Records contained in a dataset
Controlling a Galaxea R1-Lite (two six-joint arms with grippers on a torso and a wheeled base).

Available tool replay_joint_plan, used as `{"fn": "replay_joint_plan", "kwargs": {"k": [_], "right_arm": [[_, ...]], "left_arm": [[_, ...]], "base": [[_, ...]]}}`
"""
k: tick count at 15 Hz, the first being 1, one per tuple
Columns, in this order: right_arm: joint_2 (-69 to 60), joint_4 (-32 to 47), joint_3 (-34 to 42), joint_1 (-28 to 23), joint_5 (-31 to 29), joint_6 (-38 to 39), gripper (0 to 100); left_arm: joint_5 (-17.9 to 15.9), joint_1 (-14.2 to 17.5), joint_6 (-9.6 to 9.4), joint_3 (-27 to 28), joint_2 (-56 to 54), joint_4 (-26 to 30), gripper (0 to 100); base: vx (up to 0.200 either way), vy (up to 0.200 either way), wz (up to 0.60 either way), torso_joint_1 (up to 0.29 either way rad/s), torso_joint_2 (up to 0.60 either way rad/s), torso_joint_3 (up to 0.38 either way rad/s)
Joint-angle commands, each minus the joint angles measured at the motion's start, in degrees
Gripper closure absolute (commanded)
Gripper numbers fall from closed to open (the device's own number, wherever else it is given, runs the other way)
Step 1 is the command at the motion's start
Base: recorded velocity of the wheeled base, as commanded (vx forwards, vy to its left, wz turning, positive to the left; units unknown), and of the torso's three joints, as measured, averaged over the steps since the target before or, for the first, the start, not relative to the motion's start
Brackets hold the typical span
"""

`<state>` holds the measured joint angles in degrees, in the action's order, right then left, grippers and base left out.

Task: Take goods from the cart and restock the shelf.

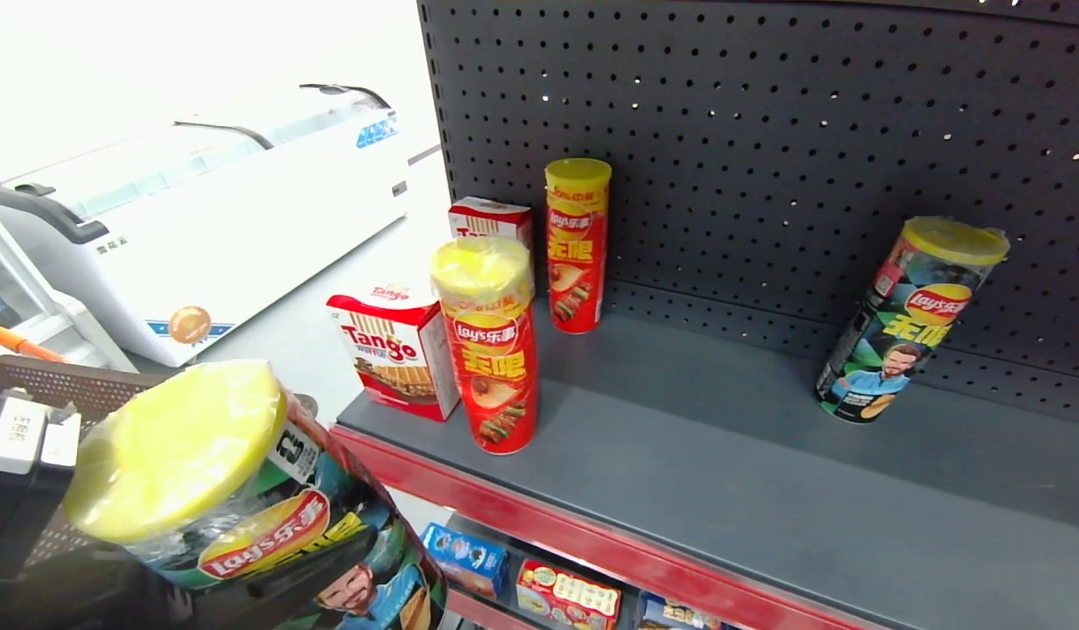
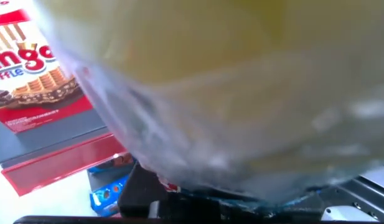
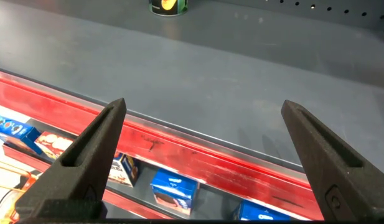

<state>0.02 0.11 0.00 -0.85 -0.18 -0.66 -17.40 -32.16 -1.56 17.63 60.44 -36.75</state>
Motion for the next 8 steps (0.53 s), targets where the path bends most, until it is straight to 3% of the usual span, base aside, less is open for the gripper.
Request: {"fn": "replay_joint_plan", "kwargs": {"k": [1, 7, 8], "right_arm": [[0.06, -0.02, 0.0, -0.03, 0.01, -0.04, 0], [0.06, -0.02, 0.0, -0.03, 0.01, -0.04, 0], [0.06, -0.02, 0.0, -0.03, 0.01, 0.22, 0]], "left_arm": [[-0.01, -0.01, -0.02, 0.04, 0.2, -0.07, 100], [-0.01, -0.01, -0.02, -0.05, 0.2, -0.07, 100], [0.08, -0.01, -0.02, -0.05, 0.12, -0.07, 100]], "base": [[0.0, 0.0, -0.6, -0.002, 0.0, 0.002], [0.0, 0.0, -0.6, 0.002, 0.0, 0.0], [0.0, 0.0, 0.0, 0.0, 0.0, 0.0]]}}
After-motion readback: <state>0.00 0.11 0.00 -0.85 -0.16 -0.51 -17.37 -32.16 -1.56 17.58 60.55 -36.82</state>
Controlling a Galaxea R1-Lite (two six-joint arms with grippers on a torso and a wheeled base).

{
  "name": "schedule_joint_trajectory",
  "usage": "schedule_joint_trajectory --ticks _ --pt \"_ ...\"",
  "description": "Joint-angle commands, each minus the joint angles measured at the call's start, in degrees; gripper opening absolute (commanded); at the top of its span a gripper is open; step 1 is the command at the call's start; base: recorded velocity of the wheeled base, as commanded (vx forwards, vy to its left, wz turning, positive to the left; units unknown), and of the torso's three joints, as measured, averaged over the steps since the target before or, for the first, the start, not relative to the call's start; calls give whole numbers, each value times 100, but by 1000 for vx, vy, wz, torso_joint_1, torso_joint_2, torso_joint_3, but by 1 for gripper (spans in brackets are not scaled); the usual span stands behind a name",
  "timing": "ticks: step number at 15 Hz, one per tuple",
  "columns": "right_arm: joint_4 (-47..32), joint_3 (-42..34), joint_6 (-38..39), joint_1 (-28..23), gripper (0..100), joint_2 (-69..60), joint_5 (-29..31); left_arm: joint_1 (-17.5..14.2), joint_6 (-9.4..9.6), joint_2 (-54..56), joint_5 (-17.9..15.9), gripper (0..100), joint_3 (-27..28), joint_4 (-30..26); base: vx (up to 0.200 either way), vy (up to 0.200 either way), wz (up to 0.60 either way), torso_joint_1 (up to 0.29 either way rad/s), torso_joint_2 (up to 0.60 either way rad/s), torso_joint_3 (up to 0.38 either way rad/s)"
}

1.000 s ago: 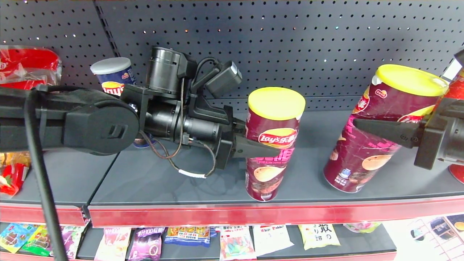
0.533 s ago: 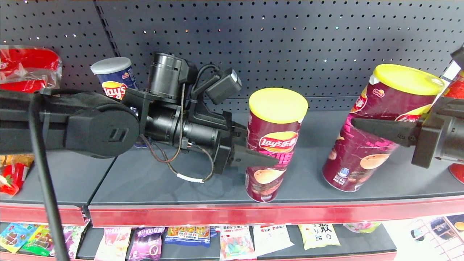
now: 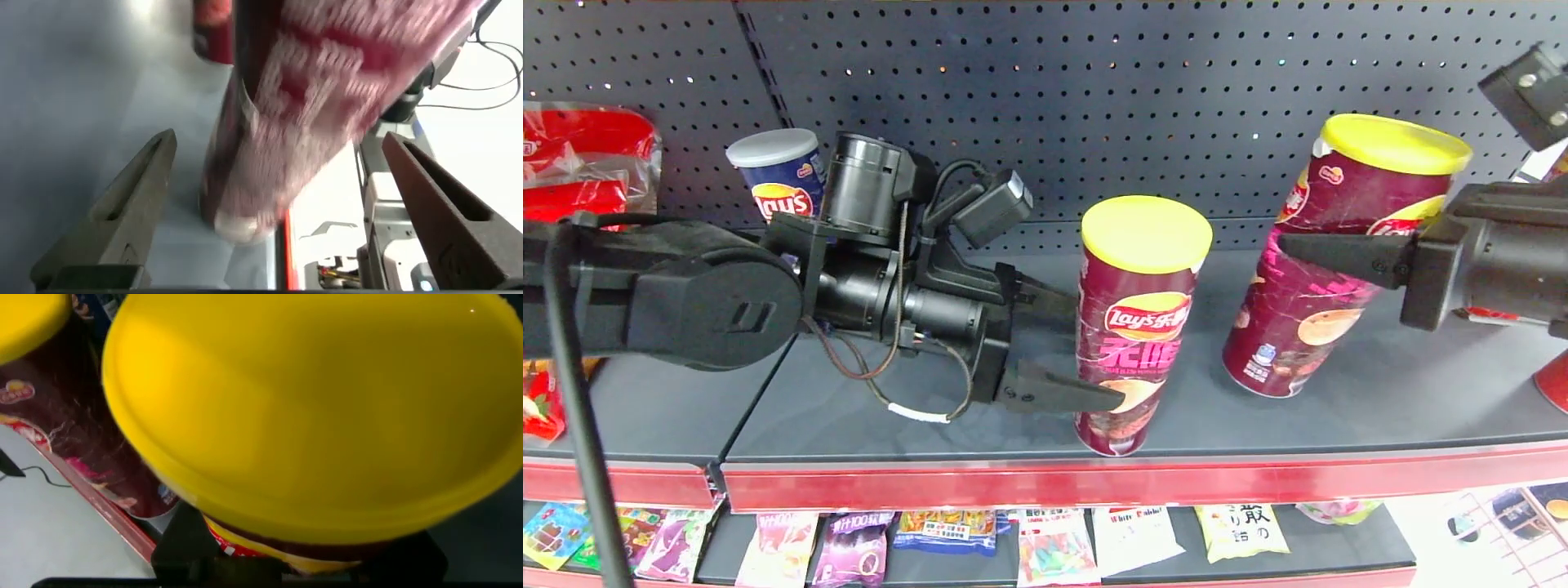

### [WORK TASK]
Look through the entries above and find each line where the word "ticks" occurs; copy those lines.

### [THE ANSWER]
  "usage": "schedule_joint_trajectory --ticks _ --pt \"_ ...\"",
  "timing": "ticks: step number at 15 Hz, one per tuple",

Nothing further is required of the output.